> _EXERCISE DESCRIPTION_
Within the data below, tally the lines that contain "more" and state only the total.

> _DATA EXTRACT_
○ ○ ○ ○ ○
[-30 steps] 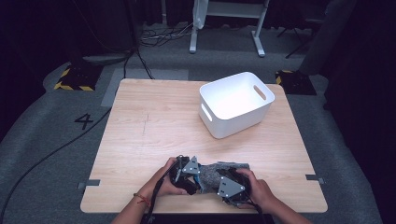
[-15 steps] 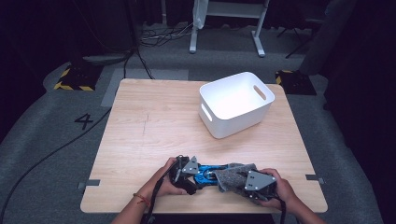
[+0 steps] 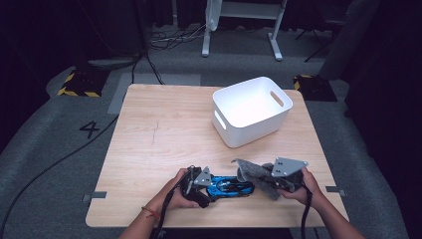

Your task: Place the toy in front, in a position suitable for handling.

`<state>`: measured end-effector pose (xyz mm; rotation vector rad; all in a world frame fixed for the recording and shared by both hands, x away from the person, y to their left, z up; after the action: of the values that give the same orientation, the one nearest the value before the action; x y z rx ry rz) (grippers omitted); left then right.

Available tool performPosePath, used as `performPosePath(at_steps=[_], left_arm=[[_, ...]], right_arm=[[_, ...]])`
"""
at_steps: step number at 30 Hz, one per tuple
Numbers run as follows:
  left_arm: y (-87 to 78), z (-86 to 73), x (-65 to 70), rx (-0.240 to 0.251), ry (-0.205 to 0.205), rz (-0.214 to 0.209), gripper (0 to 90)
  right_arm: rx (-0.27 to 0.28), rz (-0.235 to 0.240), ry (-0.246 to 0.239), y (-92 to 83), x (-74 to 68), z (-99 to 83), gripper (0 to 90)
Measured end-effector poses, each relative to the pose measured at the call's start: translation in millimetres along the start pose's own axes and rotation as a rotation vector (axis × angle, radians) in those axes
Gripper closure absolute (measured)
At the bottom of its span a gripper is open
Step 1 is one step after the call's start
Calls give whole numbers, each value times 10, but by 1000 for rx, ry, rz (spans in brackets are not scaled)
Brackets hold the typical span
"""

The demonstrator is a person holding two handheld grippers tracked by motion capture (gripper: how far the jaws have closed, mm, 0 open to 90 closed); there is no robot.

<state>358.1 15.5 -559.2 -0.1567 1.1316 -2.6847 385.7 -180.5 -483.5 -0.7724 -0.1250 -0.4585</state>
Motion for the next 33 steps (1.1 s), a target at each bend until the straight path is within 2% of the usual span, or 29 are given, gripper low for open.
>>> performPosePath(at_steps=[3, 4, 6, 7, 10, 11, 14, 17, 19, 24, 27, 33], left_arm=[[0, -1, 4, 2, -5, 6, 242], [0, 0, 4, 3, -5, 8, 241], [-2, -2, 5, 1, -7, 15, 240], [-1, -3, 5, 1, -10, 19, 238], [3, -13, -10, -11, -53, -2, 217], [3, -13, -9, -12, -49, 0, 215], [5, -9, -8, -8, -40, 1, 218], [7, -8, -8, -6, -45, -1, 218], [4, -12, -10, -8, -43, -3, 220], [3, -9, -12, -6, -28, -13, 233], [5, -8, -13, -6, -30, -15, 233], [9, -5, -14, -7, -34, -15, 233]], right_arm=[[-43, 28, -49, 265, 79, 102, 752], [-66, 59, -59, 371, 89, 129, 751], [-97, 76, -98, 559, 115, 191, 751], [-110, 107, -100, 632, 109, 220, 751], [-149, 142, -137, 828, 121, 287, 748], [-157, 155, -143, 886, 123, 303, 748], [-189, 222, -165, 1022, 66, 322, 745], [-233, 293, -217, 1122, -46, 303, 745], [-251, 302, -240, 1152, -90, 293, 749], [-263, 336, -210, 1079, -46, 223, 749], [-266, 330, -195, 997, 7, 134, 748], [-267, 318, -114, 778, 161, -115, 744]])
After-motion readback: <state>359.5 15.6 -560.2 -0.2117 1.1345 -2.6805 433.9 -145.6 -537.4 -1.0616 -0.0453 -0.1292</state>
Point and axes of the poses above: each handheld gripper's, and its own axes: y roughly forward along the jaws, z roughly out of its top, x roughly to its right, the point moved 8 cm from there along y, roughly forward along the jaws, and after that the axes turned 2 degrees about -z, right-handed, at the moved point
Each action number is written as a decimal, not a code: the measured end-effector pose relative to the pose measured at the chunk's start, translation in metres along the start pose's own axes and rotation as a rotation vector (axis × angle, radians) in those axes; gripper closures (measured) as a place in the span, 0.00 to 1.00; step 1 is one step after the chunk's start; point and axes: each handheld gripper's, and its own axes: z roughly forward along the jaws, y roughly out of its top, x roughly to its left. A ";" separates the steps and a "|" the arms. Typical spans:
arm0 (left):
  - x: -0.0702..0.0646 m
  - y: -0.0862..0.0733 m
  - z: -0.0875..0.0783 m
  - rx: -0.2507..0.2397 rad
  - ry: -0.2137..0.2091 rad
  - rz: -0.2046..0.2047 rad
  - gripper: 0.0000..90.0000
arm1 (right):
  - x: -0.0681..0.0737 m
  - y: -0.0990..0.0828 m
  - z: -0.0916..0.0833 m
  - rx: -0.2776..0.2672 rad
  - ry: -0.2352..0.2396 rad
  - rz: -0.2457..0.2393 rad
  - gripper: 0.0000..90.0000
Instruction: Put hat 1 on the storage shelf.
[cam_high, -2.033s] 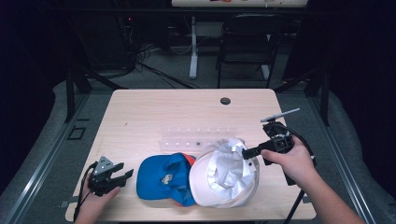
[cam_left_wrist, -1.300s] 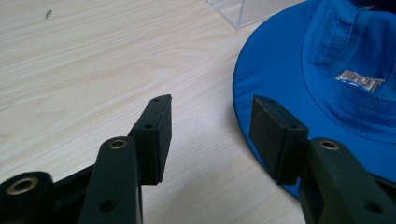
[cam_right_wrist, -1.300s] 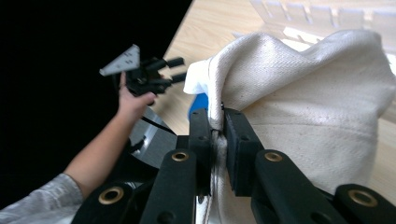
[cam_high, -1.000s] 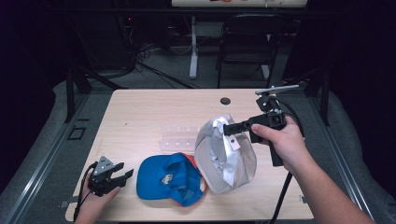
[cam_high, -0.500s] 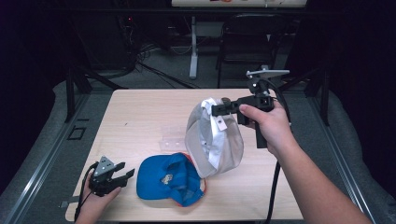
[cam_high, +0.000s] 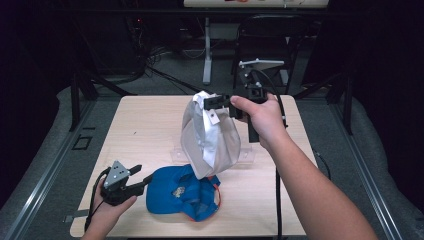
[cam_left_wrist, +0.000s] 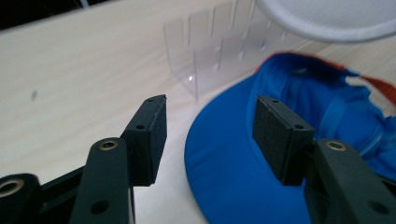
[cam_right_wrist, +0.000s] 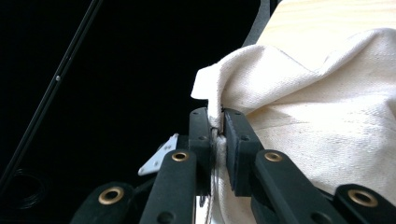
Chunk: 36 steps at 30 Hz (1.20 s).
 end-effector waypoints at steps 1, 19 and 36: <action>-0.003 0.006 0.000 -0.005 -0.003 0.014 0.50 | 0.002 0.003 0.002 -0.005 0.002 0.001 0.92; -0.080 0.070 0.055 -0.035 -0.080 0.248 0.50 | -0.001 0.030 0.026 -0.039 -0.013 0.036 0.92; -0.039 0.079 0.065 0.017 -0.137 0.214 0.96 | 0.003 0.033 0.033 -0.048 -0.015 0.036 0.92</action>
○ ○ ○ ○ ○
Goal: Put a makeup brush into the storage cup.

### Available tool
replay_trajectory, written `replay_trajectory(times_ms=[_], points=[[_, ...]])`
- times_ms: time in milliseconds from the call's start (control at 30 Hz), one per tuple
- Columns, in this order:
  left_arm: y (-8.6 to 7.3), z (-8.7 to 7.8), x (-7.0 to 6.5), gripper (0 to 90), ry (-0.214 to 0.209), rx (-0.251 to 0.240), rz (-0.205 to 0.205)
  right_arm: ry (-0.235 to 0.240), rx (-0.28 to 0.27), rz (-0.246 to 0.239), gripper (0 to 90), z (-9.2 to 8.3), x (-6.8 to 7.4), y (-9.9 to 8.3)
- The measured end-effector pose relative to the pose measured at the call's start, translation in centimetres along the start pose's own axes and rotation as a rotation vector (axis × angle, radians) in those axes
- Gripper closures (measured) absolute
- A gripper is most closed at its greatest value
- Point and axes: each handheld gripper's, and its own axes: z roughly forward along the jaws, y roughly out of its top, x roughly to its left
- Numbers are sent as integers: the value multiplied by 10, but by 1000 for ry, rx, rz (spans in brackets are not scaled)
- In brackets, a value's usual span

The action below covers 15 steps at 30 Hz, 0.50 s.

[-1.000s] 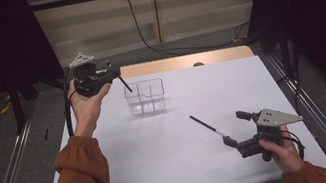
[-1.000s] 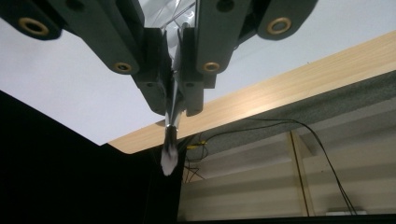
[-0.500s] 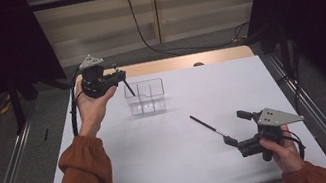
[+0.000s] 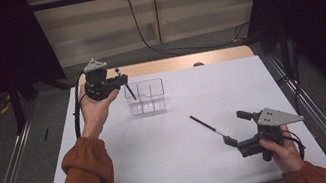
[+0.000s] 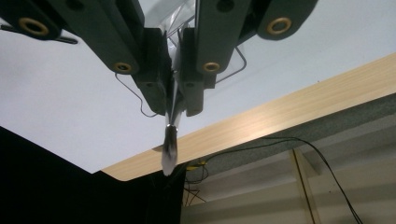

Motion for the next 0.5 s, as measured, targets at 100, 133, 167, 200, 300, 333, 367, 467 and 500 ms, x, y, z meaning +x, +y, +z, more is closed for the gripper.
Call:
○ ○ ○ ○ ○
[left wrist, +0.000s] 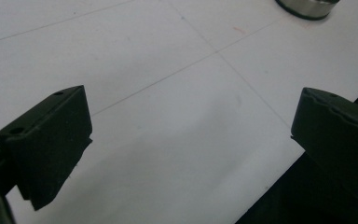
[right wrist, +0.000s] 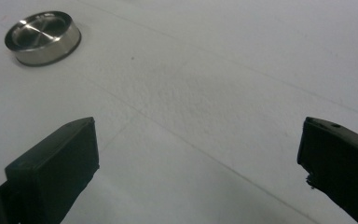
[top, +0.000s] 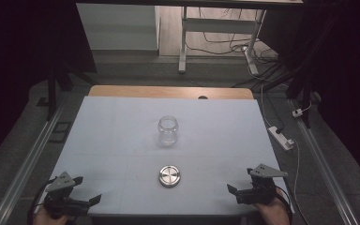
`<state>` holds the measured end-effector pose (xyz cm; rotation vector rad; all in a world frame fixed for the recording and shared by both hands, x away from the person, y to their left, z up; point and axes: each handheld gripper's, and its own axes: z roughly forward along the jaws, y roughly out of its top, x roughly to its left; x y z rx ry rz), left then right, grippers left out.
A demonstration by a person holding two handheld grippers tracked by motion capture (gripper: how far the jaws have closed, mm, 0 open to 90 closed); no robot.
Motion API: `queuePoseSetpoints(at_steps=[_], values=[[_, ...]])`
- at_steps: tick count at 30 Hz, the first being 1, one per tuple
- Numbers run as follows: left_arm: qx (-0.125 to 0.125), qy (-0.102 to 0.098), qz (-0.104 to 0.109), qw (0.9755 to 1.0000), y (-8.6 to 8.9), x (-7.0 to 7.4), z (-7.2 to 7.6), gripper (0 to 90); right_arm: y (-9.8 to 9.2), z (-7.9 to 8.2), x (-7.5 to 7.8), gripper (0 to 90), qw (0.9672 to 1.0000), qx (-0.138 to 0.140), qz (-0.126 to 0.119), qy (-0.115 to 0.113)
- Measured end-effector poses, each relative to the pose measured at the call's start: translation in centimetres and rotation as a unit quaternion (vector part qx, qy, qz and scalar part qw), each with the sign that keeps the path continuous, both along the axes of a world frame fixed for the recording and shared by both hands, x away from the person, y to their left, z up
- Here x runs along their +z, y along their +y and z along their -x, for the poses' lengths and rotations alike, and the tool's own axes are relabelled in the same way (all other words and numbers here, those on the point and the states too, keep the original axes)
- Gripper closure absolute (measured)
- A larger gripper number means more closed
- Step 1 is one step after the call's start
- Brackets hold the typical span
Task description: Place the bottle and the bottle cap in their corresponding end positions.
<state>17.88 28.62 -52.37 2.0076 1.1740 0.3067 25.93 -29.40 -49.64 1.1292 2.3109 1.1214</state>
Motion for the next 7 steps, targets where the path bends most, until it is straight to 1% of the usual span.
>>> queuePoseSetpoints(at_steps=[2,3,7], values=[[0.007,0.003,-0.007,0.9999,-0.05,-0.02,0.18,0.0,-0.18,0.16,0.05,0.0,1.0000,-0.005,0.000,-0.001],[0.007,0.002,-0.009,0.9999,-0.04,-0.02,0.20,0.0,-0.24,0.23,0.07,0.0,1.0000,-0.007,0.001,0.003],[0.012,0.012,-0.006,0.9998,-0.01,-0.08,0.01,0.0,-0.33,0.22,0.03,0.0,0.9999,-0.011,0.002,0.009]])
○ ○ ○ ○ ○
> _REPLY TO THE TASK_
2